Docs

Train from registry snapshots and publish to Hugging Face.

The workflow mirrors the repo structure: import or add tools into `registry/`, include a valid `parent_id`, build the generated snapshot, train from those artifacts, sync local release metadata, then publish downloadable checkpoints to the OpenToolEmbeddings Hugging Face organization.

1. Import

Materialize the OSS baseline

Convert the current OSS tool JSON and synthetic examples into `registry/tools/*` manifests that the site and builder can read.

python3 scripts/import_oss_registry.py

2. Build

Compile the registry

Validate manifests and write `tools.json`, `models.json`, `hierarchy.json`, and the flat JSONL dataset used for training and the site.

python3 scripts/build_registry.py

3. Easy Path

Train every variant

The wrapper script uses the generated registry snapshot and trains normal plus hierarchical variants across all supported losses.

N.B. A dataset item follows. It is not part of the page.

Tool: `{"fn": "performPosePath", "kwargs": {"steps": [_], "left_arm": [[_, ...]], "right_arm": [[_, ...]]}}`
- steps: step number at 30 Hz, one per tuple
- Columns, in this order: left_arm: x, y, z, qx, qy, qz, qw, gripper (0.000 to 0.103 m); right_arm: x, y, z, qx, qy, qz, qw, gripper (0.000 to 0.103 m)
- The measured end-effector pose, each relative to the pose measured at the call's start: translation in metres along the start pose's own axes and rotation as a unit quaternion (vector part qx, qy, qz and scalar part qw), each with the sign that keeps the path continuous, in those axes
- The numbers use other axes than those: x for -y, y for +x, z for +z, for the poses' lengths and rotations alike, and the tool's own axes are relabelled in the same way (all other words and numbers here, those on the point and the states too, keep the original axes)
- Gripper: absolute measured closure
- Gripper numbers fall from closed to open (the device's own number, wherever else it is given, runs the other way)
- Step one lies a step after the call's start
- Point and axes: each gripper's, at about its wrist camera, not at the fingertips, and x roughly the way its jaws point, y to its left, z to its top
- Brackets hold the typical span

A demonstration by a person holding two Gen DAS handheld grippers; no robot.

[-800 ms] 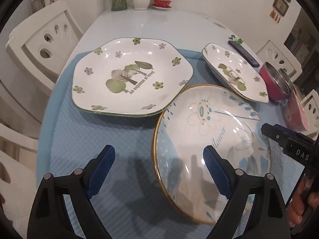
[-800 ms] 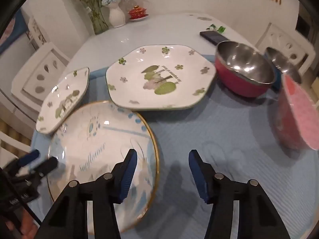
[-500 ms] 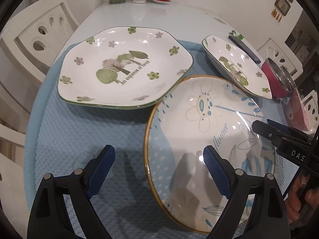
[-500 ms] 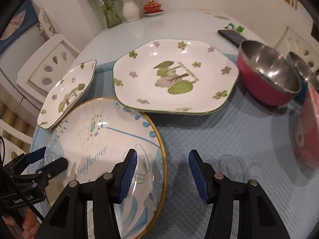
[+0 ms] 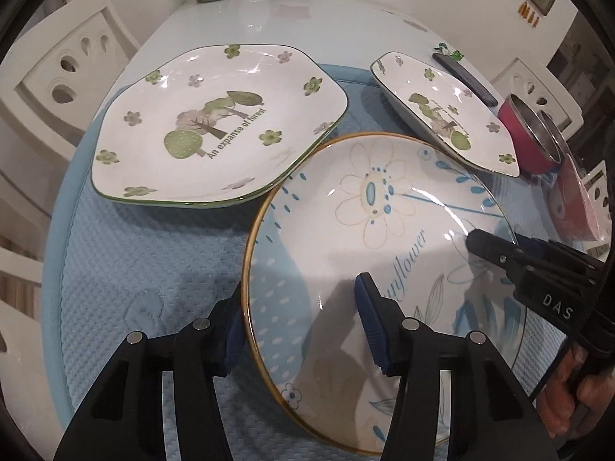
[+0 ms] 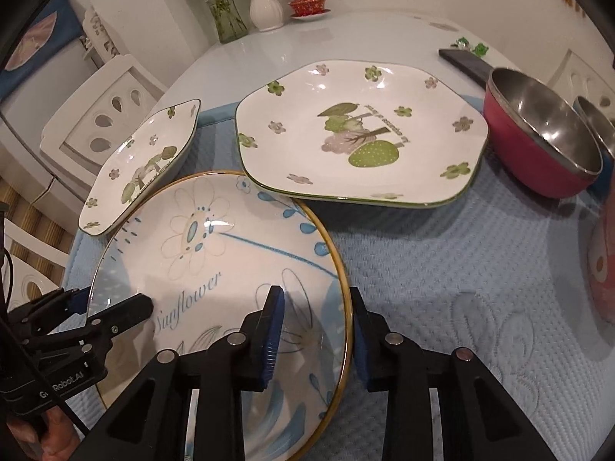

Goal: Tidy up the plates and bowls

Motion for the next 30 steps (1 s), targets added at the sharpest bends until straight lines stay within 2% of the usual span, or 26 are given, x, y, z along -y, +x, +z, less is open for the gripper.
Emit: {"fn": "performPosePath", "kwargs": {"steps": [5, 9, 16, 23, 27, 30], "left_arm": [[0.000, -0.006, -0.011, -0.001, -0.007, 0.002, 1.0000, 0.054], [0.002, -0.016, -0.020, -0.001, -0.022, -0.001, 0.9998, 0.055], [-0.002, -0.055, -0.037, 0.019, -0.051, -0.023, 0.9982, 0.055], [-0.017, -0.098, -0.066, 0.039, -0.060, -0.020, 0.9972, 0.055], [-0.026, -0.108, -0.089, 0.032, -0.055, -0.010, 0.9979, 0.055], [-0.040, -0.101, -0.108, 0.015, -0.069, -0.013, 0.9974, 0.055]], "right_arm": [[0.000, -0.005, -0.007, 0.000, 0.015, -0.005, 1.000, 0.071], [-0.003, -0.012, -0.012, 0.001, 0.016, -0.025, 1.000, 0.071], [-0.022, -0.043, -0.028, -0.005, 0.015, -0.046, 0.999, 0.071], [-0.055, -0.081, -0.059, -0.008, 0.019, -0.042, 0.999, 0.071], [-0.068, -0.088, -0.086, -0.024, 0.039, -0.037, 0.998, 0.071], [-0.079, -0.079, -0.106, -0.044, 0.032, -0.039, 0.998, 0.071]]}}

bash scripts/train_registry_embedding_spaces.sh

4. Release

Sync local release metadata

Compute checksums, summarize metrics, and generate model cards plus a publish manifest for the current checkpoint set.

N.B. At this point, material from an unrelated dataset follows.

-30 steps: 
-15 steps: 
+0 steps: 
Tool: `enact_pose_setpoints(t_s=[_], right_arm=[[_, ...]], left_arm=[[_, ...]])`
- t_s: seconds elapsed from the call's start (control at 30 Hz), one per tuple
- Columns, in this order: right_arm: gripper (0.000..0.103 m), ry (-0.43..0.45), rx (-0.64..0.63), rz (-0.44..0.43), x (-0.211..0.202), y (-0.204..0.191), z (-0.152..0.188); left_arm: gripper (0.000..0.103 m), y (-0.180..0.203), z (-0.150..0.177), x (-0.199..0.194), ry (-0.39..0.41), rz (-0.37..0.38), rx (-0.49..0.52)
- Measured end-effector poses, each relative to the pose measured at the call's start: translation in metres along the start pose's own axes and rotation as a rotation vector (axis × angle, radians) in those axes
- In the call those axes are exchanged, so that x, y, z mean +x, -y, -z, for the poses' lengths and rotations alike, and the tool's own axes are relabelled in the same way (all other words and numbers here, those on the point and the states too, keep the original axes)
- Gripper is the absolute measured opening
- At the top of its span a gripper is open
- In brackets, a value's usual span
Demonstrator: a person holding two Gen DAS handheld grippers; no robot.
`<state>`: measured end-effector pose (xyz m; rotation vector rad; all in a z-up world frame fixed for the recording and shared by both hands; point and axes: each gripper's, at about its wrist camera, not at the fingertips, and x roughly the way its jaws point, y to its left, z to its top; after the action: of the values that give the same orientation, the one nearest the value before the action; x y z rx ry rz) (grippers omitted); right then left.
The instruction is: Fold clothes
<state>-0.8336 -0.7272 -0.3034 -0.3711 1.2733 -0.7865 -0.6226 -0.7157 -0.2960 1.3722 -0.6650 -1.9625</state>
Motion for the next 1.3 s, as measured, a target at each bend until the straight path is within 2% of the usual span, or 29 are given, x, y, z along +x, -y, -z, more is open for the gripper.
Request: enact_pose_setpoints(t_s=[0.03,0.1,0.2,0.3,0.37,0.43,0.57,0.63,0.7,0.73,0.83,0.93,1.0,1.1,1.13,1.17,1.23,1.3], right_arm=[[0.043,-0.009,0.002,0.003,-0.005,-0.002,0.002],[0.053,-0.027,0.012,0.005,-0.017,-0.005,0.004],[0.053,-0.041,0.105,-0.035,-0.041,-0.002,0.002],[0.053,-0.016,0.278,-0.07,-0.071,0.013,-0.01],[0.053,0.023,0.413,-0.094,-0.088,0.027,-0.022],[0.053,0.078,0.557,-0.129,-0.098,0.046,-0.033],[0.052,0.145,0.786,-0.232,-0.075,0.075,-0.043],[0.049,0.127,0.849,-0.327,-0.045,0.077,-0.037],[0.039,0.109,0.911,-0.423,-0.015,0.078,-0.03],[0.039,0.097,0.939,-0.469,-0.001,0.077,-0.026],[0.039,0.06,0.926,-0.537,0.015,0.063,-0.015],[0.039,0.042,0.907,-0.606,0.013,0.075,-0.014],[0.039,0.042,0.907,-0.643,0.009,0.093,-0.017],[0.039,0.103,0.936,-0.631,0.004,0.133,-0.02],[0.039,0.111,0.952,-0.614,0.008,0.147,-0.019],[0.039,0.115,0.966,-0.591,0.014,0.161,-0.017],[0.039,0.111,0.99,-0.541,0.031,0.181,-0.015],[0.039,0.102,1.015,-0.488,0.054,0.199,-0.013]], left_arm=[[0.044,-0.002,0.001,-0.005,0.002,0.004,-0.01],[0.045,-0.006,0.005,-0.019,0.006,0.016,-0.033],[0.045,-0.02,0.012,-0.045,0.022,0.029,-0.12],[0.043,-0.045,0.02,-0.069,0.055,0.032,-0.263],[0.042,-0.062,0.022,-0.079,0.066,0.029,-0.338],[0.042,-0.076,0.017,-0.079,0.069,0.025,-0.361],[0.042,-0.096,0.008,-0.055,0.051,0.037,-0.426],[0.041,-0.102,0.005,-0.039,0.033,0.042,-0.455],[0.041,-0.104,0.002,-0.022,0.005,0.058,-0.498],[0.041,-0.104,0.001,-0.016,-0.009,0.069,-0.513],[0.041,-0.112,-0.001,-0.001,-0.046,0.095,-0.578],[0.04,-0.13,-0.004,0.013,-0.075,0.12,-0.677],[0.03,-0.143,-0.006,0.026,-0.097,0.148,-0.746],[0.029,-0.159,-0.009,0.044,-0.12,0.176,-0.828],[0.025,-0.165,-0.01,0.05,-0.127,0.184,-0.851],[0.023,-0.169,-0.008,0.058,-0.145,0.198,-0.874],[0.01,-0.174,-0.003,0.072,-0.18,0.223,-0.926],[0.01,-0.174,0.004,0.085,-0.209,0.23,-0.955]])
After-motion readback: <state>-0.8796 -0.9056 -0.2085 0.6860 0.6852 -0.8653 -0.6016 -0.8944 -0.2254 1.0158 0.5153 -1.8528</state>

python3 scripts/sync_model_releases.py

Release Process

Publishing a downloadable model

python3 scripts/publish_huggingface_models.py

Step 01

Run the release sync to compute checksums, summarize metrics, and generate model cards from local checkpoints.

Step 02

Publish the prepared bundle to the OpenToolEmbeddings Hugging Face organization once `HF_TOKEN` and `huggingface_hub` are available.

Step 03

Re-run the registry builder so the downloads page exposes the published URL and status.